- Jan 7, 2002
- 12,755
- 3
- 0
In the lab, the researchers took the first step towards measuring the free fall of "positronium" a bound state between a positron and an electron. The positron is the antimatter version of the electron. It has identical mass to the electron, but a positive charge. If a positron and electron encounter each other, they annihilate to produce two gamma rays.
Physicists David Cassidy and Allen Mills first separated the positron from the electron in positronium so that this unstable system would resist annihilation long enough for the physicists to measure the effect of gravity on it.

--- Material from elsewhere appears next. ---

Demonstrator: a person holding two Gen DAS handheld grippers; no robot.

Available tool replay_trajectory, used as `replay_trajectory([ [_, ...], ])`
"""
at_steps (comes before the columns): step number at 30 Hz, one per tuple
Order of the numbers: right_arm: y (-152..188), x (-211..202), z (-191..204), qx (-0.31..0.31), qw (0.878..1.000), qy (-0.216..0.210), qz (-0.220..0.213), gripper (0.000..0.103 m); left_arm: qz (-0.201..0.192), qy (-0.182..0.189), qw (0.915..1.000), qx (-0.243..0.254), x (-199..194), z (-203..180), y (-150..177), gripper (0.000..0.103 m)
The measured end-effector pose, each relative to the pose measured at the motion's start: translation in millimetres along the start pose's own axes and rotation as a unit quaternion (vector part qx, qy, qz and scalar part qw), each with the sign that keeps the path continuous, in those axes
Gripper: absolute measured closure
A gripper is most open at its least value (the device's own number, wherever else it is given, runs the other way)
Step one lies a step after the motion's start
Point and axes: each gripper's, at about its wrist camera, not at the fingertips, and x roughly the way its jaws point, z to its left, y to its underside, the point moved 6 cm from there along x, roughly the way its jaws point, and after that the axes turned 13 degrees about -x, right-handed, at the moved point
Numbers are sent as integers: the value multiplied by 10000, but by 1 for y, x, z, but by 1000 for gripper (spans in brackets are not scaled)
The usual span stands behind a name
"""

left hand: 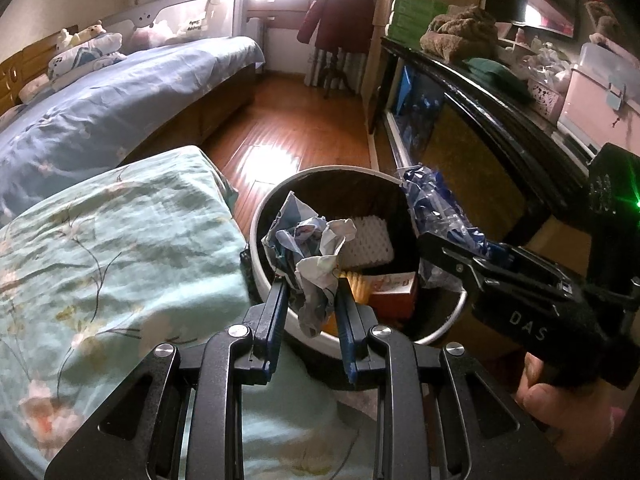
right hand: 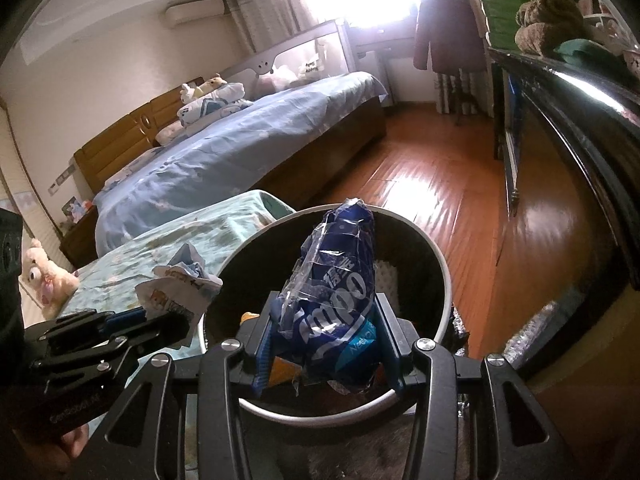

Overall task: Collect trash
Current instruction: 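Carry the crumpled paper and blue wrapper over the trash bin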

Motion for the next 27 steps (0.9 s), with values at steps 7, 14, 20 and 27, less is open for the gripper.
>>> replay_trajectory([
  [7,-2,7,-6,14,10000,49,64,58,60,-32,10000,21,10,-4,-2,81],
  [14,-2,14,-12,76,9999,48,146,58,109,-76,9999,5,19,-5,-6,81],
  [20,-2,17,-16,92,9998,36,193,58,130,-87,9999,7,22,-8,-9,80],
  [27,-3,20,-20,139,9996,47,229,58,138,-104,9999,2,24,-9,-10,80],
])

"Using lasers we excited positronium to what is called a Rydberg state, which renders the atom very weakly bound, with the electron and positron being far away from each other," said Cassidy, an assistant project scientist in the Department of Physics and Astronomy, who works in Mills's lab. "This stops them from destroying each other for a while, which means you can do experiments with them."
Rydberg atoms are highly excited atoms. They are interesting to physicists because many of the atoms' properties become exaggerated.
In the case of positronium, Cassidy and Mills, a professor of physics and astronomy, were interested in achieving a long lifetime for the atom in their experiment. At the Rydberg level, positronium's lifetime increases by a factor of 10 to 100.
"But that's not enough for what we're trying to do," Cassidy said. "In the near future we will use a technique that imparts a high angular momentum to Rydberg atoms," Cassidy said. "This makes it more difficult for the atoms to decay, and they might live for up to 10 milliseconds an increase by a factor of 10,000 and offer themselves up for closer study."